The Cryptocurrency and Regulation or Official Digital Currency Bill, in its current form, seeks to ban all “private cryptocurrencies” as a method of payment in India, except for a few for the development of underlying technology. The original plan was to introduce this bill during the winter 2022 parliamentary session in India. However, given the impact this bill could have on investors and financial markets in general, the Indian government stepped back to reassess its view of cryptocurrencies. However, the problem lies in the use of the term “private cryptocurrencies”.

When news of this impending bill broke on November 23 last year, people were quick to speculate about what the term “private coins” meant, and many of them came to the conclusion that these were privacy coins. The founder of QuickSwap, Sameep Singhania, also thought this bill was different from that of 2019, saying, “Our finance minister has said several times that the government will support the blockchain and crypto innovation happening all over the country. This time they specifically put a ‘private crypto’ ban in the bill.”

Now there is still a visible confusion about what exactly the government means by “private crypto”. But if the speculations are correct, banning privacy coins like Monero, Zcash and Dash may not be the right move for the crypto industry’s future.

What are cryptocurrency privacy coins?

One of the hallmarks of cryptocurrencies is transparency. The underlying blockchain networks of cryptocurrencies are public ledgers and anyone can get a complete view of all the transactions taking place on the network. For example, if X sends 10 ETH to Y, this transaction will be permanently recorded on the blockchain using their wallet addresses. This makes the network pseudonymous and anyone who knows X’s wallet address can see a full record of every transaction they’ve ever made on the Ethereum network.

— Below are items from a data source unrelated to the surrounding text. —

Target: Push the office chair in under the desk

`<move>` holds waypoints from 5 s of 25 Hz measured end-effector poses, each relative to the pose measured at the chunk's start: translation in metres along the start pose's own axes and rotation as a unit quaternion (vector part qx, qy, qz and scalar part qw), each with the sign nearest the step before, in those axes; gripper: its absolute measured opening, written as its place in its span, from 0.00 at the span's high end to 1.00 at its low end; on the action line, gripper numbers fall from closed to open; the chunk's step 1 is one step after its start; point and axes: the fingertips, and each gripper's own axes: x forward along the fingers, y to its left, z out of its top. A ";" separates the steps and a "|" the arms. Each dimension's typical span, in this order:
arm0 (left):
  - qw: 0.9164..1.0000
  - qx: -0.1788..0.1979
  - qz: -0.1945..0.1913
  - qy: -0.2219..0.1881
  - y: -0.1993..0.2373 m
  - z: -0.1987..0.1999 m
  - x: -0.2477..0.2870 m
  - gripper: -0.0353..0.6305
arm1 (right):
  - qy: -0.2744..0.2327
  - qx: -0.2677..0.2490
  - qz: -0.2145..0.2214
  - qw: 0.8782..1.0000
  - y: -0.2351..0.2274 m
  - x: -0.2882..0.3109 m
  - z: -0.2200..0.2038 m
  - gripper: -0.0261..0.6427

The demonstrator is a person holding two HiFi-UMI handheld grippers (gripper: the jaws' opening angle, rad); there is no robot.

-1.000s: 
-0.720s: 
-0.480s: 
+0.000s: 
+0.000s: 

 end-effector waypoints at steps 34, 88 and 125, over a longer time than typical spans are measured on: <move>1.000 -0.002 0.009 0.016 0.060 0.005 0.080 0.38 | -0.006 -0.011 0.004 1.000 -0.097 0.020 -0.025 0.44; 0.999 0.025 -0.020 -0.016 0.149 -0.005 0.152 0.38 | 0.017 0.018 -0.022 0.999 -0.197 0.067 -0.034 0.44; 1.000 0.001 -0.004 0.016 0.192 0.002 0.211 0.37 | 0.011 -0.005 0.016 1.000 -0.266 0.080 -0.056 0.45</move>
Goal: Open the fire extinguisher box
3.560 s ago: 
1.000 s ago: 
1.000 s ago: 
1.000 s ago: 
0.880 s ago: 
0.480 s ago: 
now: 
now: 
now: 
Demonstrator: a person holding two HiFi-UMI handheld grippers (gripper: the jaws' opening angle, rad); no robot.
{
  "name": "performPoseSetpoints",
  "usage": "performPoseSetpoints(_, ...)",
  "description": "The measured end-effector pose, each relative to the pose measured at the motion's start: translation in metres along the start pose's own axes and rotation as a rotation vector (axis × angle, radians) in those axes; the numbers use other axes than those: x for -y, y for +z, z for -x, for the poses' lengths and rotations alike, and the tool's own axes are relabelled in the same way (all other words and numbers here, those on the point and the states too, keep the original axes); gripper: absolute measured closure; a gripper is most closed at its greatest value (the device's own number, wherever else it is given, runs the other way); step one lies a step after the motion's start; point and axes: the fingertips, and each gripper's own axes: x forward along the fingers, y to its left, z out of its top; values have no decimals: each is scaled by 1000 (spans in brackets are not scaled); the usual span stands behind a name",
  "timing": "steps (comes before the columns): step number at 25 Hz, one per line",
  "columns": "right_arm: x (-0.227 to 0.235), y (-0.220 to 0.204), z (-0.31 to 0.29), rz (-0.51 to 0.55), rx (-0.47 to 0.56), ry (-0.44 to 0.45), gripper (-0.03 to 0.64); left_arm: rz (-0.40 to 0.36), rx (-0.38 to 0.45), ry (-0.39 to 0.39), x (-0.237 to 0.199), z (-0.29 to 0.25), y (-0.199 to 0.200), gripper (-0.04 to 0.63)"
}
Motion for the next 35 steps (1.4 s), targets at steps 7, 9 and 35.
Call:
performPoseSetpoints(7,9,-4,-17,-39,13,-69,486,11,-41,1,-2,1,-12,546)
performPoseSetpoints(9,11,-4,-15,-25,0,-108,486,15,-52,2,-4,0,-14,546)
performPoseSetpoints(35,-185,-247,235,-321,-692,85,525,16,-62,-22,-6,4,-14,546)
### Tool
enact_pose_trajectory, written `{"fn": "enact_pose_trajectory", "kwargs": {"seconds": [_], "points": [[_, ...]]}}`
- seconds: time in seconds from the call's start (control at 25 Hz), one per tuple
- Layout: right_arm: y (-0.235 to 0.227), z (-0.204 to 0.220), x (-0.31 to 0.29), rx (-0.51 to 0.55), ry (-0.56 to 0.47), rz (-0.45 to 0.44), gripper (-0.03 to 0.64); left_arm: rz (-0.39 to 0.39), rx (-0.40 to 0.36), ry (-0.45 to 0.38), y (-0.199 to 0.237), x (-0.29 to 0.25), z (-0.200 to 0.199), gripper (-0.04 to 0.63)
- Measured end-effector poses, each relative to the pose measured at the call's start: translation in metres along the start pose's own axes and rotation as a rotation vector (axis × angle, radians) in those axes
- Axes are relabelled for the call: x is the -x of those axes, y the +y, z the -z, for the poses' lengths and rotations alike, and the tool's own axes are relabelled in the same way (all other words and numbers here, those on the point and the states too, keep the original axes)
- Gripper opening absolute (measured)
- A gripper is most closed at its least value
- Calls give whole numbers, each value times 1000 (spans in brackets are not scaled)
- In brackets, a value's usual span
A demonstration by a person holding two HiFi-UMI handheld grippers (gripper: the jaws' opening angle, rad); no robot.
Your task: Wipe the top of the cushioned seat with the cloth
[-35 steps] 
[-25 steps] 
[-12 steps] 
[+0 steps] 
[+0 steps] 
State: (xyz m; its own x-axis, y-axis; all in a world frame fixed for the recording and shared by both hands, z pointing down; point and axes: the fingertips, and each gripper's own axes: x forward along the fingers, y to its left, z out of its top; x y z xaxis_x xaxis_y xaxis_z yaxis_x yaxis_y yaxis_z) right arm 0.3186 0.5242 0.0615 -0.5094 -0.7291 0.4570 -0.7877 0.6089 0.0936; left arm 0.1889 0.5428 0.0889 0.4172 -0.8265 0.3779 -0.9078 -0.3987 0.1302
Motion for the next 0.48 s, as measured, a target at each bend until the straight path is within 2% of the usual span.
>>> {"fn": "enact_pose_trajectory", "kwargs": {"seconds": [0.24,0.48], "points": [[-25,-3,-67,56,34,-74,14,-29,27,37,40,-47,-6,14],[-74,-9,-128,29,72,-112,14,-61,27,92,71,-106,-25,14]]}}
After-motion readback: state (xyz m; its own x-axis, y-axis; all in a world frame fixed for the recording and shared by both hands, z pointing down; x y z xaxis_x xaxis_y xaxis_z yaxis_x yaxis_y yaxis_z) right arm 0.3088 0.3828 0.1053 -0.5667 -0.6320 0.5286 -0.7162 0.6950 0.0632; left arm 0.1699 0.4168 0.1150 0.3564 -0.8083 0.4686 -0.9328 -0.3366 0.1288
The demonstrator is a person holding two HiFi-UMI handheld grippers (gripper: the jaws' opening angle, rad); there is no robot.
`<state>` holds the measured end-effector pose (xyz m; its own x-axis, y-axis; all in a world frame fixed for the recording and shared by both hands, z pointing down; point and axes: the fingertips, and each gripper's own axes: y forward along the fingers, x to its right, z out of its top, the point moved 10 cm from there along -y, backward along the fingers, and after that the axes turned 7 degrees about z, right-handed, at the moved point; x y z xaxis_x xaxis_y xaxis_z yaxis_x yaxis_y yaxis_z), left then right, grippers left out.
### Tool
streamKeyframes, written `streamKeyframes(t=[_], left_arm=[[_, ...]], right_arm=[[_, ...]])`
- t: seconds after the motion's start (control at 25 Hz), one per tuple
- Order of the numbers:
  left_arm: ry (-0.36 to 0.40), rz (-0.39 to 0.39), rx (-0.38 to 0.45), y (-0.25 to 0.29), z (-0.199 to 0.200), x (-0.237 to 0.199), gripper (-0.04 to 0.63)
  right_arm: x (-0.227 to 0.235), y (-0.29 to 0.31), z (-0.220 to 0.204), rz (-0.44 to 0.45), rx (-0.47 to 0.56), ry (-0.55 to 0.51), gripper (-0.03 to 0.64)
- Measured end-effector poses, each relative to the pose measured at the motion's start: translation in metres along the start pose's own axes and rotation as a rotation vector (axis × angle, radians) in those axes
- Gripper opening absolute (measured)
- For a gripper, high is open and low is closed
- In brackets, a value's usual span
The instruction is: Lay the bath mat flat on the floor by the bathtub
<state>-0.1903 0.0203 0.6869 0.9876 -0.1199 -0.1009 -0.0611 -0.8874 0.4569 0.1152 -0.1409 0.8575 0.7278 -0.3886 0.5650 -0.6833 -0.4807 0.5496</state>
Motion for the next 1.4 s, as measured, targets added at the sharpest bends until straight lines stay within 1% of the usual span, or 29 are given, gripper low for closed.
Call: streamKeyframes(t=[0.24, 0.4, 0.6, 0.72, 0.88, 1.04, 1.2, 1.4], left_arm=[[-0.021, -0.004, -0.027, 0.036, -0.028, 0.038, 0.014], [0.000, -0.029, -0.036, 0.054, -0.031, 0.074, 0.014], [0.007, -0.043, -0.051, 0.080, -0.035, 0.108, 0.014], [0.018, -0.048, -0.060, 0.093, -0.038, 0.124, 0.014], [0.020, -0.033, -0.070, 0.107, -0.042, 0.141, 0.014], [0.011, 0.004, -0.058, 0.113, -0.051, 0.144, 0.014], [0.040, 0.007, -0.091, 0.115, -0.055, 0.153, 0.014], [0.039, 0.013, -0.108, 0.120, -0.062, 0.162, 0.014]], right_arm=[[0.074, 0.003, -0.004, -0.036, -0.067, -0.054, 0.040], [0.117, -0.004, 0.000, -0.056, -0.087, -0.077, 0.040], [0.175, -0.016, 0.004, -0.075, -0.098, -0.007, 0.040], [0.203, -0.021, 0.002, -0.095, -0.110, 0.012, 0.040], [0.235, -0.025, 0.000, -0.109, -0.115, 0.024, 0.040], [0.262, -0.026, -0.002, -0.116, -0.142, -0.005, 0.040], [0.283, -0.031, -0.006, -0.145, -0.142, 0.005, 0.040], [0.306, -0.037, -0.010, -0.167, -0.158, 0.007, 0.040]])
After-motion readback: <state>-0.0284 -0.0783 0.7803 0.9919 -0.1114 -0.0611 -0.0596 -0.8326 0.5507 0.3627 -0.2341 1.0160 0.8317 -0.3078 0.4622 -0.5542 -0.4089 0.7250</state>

It doesn’t take a genius to understand the flaw in the plan here. The lack of user privacy on blockchain networks started to become fully apparent as the number of users started to grow. This is exactly why privacy coins were created. Using technologies such as zero-knowledge proofs and zk-SNARKS, these coins created a way to protect users’ privacy while transacting on blockchain networks. This naturally raised concerns about the use of this technology for criminal activities such as money laundering and this could be why the Indian government would deem it appropriate to ban these coins. However, if you look beyond the surface, these coins could be quite important to the growth of the crypto industry.

The benefits of cryptocurrency privacy outweigh the risks

Users today are more concerned about privacy than anything else, and when it comes to crucial information such as financial transactions, this concern is on the rise. This is why privacy cryptocurrencies are very crucial in protecting and safeguarding the interests of users in the decentralized world. They ensure that sensitive user data is not accessible to everyone and create a safe space for transactions. Some privacy coins such as Zcash and Dash allow users to shield or unprotect their transactions, giving them ultimate control over their data. This kind of trust could attract more users to the crypto revolution.

Moreover, as cryptocurrencies continue to become mainstream and their adoption increases, these coins can be used to protect the privacy of organizations and businesses. It allows companies to sign deals using smart contracts through the blockchain, while well protecting all financial transactions between them. The use cases are virtually endless.

In addition, multiple reports have shown that less than 1% of crypto transactions are responsible for criminal activity and that cash is still a useful tool for criminals. Given all these benefits of privacy coins, a full ban could pose a threat to users’ privacy and ultimately to the underlying technology.

hope for the best

Like any other innovation ever made in human history, privacy coins can have a few drawbacks. But in the end, their benefits outweigh the risks. While the Indian government’s final decision is still pending, we hope the government will consider the interests and privacy concerns of all users.

Sameep Singhania is co-founder and lead developer at QuickSwap.